-- Exercise material follows --

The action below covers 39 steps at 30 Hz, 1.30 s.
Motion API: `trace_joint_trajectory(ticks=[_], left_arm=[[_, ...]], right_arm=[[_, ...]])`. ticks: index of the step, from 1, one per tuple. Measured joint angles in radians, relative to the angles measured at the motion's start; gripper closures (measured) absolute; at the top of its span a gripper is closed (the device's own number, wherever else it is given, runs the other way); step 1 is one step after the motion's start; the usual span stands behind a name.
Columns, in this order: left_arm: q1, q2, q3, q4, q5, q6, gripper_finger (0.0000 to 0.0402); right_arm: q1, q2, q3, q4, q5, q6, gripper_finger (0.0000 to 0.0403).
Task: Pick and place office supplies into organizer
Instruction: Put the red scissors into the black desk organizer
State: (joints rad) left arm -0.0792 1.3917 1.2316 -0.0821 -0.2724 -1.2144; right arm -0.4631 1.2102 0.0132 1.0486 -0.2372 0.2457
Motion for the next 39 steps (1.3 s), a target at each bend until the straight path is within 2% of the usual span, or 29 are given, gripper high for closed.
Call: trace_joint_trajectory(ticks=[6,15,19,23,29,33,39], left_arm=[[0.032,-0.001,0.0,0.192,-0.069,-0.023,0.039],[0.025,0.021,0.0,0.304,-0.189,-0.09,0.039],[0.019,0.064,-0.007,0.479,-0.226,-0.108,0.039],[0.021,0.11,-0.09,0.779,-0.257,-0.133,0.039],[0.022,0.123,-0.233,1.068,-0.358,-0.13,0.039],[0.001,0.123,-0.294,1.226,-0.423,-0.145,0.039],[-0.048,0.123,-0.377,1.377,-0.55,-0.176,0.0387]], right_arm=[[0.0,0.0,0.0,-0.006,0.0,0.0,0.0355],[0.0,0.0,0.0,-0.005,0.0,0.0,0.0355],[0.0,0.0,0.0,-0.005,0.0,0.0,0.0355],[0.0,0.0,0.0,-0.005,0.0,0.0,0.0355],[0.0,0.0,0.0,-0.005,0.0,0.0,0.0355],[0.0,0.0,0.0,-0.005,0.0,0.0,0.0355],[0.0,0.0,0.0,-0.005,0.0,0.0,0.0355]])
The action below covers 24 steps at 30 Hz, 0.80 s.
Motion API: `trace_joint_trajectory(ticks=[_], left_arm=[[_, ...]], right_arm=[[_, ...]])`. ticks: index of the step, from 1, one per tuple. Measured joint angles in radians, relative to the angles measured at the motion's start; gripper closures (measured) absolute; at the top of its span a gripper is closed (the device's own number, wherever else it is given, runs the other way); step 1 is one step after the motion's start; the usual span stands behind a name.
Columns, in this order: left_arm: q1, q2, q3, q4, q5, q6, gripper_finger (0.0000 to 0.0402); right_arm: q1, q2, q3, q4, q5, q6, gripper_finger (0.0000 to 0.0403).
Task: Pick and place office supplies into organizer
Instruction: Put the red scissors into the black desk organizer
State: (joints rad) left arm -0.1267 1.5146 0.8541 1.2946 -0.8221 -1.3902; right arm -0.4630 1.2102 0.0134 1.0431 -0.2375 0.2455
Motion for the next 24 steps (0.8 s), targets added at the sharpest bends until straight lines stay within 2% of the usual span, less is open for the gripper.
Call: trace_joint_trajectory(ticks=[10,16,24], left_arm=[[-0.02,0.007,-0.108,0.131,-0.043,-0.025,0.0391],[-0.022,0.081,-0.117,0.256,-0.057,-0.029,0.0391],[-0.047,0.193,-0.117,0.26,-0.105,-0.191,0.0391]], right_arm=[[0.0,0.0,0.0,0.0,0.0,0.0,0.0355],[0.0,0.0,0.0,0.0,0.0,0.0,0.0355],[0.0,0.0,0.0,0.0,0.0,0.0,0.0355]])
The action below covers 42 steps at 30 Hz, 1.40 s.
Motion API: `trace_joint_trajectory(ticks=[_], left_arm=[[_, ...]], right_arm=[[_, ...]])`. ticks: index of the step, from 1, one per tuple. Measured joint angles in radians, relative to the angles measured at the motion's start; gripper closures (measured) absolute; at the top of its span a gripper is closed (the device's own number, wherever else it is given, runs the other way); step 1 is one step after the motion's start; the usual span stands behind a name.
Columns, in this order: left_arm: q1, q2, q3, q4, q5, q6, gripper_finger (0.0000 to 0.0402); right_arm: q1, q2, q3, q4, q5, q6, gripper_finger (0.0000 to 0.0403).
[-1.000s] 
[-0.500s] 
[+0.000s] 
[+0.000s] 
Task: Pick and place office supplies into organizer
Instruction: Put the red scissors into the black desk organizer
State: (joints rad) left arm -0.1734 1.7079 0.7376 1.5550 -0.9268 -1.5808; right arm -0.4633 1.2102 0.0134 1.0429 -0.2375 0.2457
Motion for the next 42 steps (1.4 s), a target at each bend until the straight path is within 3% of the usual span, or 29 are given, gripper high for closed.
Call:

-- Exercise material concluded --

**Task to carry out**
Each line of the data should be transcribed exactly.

**Exercise result**
The action below covers 39 steps at 30 Hz, 1.30 s.
Motion API: `trace_joint_trajectory(ticks=[_], left_arm=[[_, ...]], right_arm=[[_, ...]])`. ticks: index of the step, from 1, one per tuple. Measured joint angles in radians, relative to the angles measured at the motion's start; gripper closures (measured) absolute; at the top of its span a gripper is closed (the device's own number, wherever else it is given, runs the other way); step 1 is one step after the motion's start; the usual span stands behind a name.
Columns, in this order: left_arm: q1, q2, q3, q4, q5, q6, gripper_finger (0.0000 to 0.0402); right_arm: q1, q2, q3, q4, q5, q6, gripper_finger (0.0000 to 0.0403).
Task: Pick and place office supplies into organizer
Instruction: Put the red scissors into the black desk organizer
State: (joints rad) left arm -0.0792 1.3917 1.2316 -0.0821 -0.2724 -1.2144; right arm -0.4631 1.2102 0.0132 1.0486 -0.2372 0.2457
Motion for the next 39 steps (1.3 s), a target at each bend until the straight path is within 2% of the usual span, or 29 are given, gripper high for closed.
Call: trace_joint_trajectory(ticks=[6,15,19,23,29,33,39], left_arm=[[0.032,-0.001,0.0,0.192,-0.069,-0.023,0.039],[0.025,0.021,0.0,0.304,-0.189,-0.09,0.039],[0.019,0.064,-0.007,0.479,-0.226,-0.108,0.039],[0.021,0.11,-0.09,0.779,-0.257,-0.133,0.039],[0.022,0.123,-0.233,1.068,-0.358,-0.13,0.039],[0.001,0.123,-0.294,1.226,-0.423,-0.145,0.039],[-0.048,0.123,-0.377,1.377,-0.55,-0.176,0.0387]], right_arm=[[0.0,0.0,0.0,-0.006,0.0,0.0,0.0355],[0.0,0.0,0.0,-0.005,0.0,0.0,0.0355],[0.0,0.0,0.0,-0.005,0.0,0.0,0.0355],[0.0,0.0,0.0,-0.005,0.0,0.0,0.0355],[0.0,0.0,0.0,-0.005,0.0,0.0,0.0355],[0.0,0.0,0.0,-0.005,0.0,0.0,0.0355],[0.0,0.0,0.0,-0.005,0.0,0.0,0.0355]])
The action below covers 24 steps at 30 Hz, 0.80 s.
Motion API: `trace_joint_trajectory(ticks=[_], left_arm=[[_, ...]], right_arm=[[_, ...]])`. ticks: index of the step, from 1, one per tuple. Measured joint angles in radians, relative to the angles measured at the motion's start; gripper closures (measured) absolute; at the top of its span a gripper is closed (the device's own number, wherever else it is given, runs the other way); step 1 is one step after the motion's start; the usual span stands behind a name.
Columns, in this order: left_arm: q1, q2, q3, q4, q5, q6, gripper_finger (0.0000 to 0.0402); right_arm: q1, q2, q3, q4, q5, q6, gripper_finger (0.0000 to 0.0403).
Task: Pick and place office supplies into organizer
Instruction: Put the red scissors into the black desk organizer
State: (joints rad) left arm -0.1267 1.5146 0.8541 1.2946 -0.8221 -1.3902; right arm -0.4630 1.2102 0.0134 1.0431 -0.2375 0.2455
Motion for the next 24 steps (0.8 s), targets added at the sharpest bends until straight lines stay within 2% of the usual span, less is open for the gripper.
Call: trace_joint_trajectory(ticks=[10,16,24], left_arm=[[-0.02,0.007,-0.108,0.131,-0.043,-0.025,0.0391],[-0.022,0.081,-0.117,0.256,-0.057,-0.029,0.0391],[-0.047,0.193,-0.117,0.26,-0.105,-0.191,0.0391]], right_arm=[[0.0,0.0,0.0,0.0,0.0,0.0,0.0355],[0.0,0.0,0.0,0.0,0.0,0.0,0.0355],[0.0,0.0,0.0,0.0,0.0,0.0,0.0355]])
The action below covers 42 steps at 30 Hz, 1.40 s.
Motion API: `trace_joint_trajectory(ticks=[_], left_arm=[[_, ...]], right_arm=[[_, ...]])`. ticks: index of the step, from 1, one per tuple. Measured joint angles in radians, relative to the angles measured at the motion's start; gripper closures (measured) absolute; at the top of its span a gripper is closed (the device's own number, wherever else it is given, runs the other way); step 1 is one step after the motion's start; the usual span stands behind a name.
Columns, in this order: left_arm: q1, q2, q3, q4, q5, q6, gripper_finger (0.0000 to 0.0402); right_arm: q1, q2, q3, q4, q5, q6, gripper_finger (0.0000 to 0.0403).
[-1.000s] 
[-0.500s] 
[+0.000s] 
[+0.000s] 
Task: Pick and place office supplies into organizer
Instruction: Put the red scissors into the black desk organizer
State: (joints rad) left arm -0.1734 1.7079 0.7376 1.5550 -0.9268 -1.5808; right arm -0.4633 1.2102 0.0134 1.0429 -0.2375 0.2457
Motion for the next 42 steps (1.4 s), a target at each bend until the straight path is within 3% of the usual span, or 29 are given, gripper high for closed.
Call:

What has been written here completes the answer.